Diduga Hendak Selundupkan Pemudik, 12 Travel Gelap Diamankan Polisi

  • Whatsapp
Diduga Hendak Selundupkan Pemudik, 12 Travel Gelap Diamankan Polisi

SuratKabar.my.id – Polres Metro Bekasi masih menemukan adanya travel gelap yang beroperasi saat Hari Raya Idul Adha 2021. Oknum nakal ini berupaya menyelundupkan pemudik ke luar kota. ’’Kemarin kami tindak kembali. Ada 12 dengan tujuan ke Jawa Tengah,” kata Kasat Lantas Polres Metro Bekasi, Kompol Argo Wiyono kepada wartawan, Kamis (22/7).

Read More

Atas perbuatannya, petugas langsung memberikan sanksi tilang kepada 12 travel gelap tersebut. Sedangkan penumpangnya diminta untu melakukan perjalanan melalui terminal resmi, agar bisa terkontrol. ’’Masyarakat pun diberikan imbauan agar menaiki kendaraan di Terminal sehingga dapat dilakukan testing maupun tracing yang baik,” jelas Argo.

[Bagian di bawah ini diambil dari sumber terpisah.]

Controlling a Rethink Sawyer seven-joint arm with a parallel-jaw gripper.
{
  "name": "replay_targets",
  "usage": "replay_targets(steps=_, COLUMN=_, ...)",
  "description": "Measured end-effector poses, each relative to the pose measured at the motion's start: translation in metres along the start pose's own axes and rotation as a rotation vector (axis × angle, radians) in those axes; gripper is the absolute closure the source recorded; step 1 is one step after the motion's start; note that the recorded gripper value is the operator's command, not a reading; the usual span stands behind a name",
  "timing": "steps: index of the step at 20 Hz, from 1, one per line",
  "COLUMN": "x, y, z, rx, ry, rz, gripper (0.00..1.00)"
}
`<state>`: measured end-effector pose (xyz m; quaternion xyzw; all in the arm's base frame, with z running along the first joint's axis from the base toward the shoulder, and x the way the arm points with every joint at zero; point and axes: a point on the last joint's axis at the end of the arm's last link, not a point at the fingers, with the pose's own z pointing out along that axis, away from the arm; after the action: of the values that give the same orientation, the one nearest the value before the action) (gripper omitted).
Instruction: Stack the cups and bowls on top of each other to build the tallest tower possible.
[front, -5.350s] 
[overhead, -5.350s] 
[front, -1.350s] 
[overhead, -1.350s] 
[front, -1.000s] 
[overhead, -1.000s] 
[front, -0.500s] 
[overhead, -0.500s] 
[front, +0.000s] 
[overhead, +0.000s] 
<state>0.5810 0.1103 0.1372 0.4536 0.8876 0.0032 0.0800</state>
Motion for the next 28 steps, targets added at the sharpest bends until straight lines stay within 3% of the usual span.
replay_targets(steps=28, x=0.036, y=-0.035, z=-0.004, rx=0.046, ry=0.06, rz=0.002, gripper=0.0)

Sebelumnya, Polda Metro Jaya mengamankan puluhan bus yang melakukan pelanggaran PPKM Darurat. Bus ini diamankan di Bekasi, Jawa Barat; Tangerang, Banten; hingga beberapa wilayah Jakarta. “Ada 36 bus antar kota yang sudah berhasil diamankan gabungan teman-teman Ditlantas Polda Metro Jaya dan Perhubungan Darat,” kata Kabid Humas Polda Metro Jaya Kombes Pol Yusri Yunus di Polda Metro Jaya, Jakarta, Sabtu (17/7).

Polda Metro Jaya memberikan sanksi tilang berupa pelanggaran trayek kepada 36 bus tersebut. Sebab, mereka mengangkut penumpang tidak di tempat yang sudah ditentukan. Selain itu, juga penumpang yang dibawa tidak memiliki surat hasil swab antigen atau PCR, dan surat vaksin.

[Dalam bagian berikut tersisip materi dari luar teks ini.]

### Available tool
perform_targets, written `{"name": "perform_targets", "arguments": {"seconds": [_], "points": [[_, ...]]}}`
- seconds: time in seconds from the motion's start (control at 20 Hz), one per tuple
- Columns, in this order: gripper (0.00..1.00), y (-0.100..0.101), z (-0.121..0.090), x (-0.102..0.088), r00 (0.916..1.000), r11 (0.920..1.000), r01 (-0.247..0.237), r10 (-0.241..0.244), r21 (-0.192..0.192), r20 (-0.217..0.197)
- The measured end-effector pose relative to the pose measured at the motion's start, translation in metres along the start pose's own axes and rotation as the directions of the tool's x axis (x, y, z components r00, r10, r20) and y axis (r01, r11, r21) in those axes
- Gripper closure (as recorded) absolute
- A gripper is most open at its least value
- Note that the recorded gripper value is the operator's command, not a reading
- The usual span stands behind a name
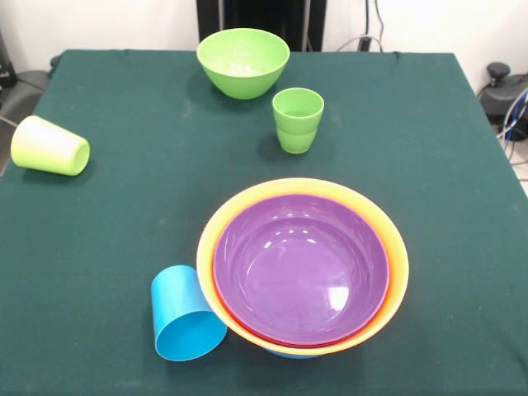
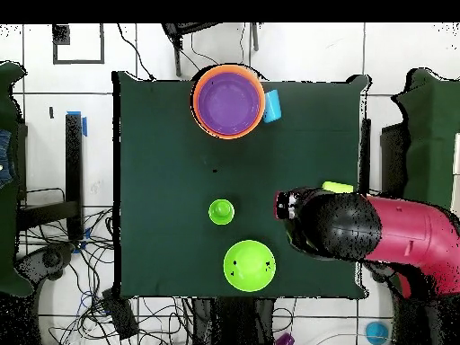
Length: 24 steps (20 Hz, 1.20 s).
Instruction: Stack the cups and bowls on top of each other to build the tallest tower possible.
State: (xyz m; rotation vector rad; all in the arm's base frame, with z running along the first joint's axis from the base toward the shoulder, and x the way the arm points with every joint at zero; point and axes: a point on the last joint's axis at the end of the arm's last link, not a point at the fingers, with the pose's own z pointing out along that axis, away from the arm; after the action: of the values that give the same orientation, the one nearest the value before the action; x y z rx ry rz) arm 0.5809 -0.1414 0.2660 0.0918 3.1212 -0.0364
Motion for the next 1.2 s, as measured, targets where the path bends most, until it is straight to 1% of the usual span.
{"name": "perform_targets", "arguments": {"seconds": [0.1, 0.15, 0.35, 0.55, 0.6, 0.65, 0.8, 0.85, 0.95, 1.0, 1.2], "points": [[0.00, 0.000, 0.004, 0.002, 1.0000, 1.0000, 0.006, -0.006, 0.005, -0.006], [0.00, 0.000, 0.009, 0.003, 0.9999, 1.0000, 0.008, -0.008, 0.004, -0.015], [0.00, -0.001, 0.018, 0.004, 0.9998, 1.0000, 0.003, -0.004, -0.009, -0.022], [0.00, -0.003, 0.031, 0.002, 1.0000, 0.9996, -0.003, 0.003, -0.029, -0.007], [0.00, -0.005, 0.036, 0.001, 1.0000, 0.9993, -0.008, 0.008, -0.036, 0.002], [0.00, -0.011, 0.046, -0.001, 0.9995, 0.9984, -0.021, 0.022, -0.052, 0.023], [0.00, -0.019, 0.057, -0.002, 0.9982, 0.9969, -0.038, 0.042, -0.069, 0.044], [0.00, -0.025, 0.067, -0.003, 0.9966, 0.9952, -0.052, 0.057, -0.083, 0.059], [0.00, -0.029, 0.077, -0.003, 0.9952, 0.9933, -0.063, 0.070, -0.097, 0.068], [0.00, -0.031, 0.089, -0.001, 0.9944, 0.9918, -0.069, 0.077, -0.108, 0.073], [0.00, -0.028, 0.105, 0.004, 0.9955, 0.9921, -0.062, 0.069, -0.109, 0.065]]}}
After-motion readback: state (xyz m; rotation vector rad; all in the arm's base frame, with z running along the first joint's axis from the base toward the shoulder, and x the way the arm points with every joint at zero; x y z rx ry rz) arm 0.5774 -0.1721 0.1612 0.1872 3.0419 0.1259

Sementara itu, Dirlantas Polda Metro Jaya Kombes Pol Sambodo Purnomo Yogo menambahkan, aturan perjalaman dalam negeri khususnya angkutan umum selama PPKM Darurat telah diatur dalam Intruksi Mendagri Nomor 15 Tahun 2021, Surat Edaran Menteri Perhubungan Nomor 43 Tahun 2021, dab Surat Edaran Satgas Penanggulangan Covid-19 Nomor 14 Tahun 2021.

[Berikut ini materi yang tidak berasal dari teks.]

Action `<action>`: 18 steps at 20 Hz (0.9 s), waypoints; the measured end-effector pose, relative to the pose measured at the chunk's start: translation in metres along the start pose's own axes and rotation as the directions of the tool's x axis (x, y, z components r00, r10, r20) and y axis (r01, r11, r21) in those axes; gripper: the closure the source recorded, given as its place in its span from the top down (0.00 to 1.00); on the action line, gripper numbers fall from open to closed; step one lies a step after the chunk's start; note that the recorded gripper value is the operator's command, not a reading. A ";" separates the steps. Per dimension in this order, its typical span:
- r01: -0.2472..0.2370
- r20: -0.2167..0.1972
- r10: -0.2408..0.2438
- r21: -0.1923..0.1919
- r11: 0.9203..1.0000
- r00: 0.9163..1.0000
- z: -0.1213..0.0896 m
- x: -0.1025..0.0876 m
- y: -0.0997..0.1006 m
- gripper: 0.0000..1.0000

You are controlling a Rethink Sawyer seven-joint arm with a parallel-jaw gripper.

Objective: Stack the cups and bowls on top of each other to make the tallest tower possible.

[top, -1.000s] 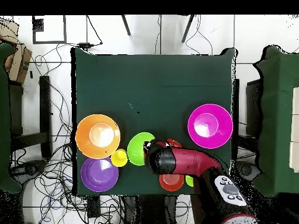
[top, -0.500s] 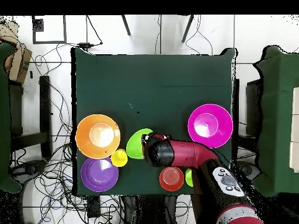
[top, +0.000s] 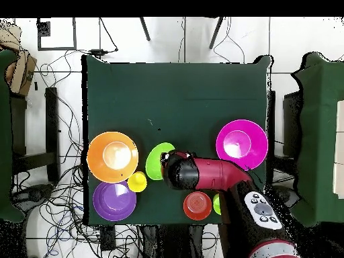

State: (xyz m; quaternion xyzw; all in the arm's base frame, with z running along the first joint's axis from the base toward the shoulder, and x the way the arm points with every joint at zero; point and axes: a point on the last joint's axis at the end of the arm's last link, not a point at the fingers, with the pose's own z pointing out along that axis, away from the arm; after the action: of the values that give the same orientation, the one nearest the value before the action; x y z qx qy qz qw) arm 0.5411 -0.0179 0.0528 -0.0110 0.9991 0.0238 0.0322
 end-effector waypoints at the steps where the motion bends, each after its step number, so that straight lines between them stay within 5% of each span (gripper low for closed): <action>1: 0.001 -0.006 -0.001 0.002 1.000 1.000 -0.003 -0.001 0.000 0.00; 8: 0.016 -0.027 -0.016 0.006 1.000 1.000 -0.023 -0.018 0.001 0.00; 18: 0.029 0.010 -0.029 -0.025 0.999 1.000 -0.026 -0.052 0.006 0.00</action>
State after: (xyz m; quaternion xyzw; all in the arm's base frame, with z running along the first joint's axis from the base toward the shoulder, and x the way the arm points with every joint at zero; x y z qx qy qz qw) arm 0.5907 -0.0117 0.0822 -0.0257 0.9983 0.0359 0.0372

Baca Juga  Polisi Sita 30 Gram Ganja, Barang Bukti Kasus Narkoba Anji

Dalam aturan tersebut, pelaku perjalanan harus memenuhi syarat-syarat tertentum seperti surat vaksin minimal dosis pertama, surat swab antigen yang diambil minimal 1×24 jam sebelum perjalanan, atau surat PCR yang diambil maksimal 2×24 sebelum perjalanan. “Ternyata di lapangan banyak bus-bus ini yang tidak melaksanakan ketentuan tersebut,” kata Sambodo. (*)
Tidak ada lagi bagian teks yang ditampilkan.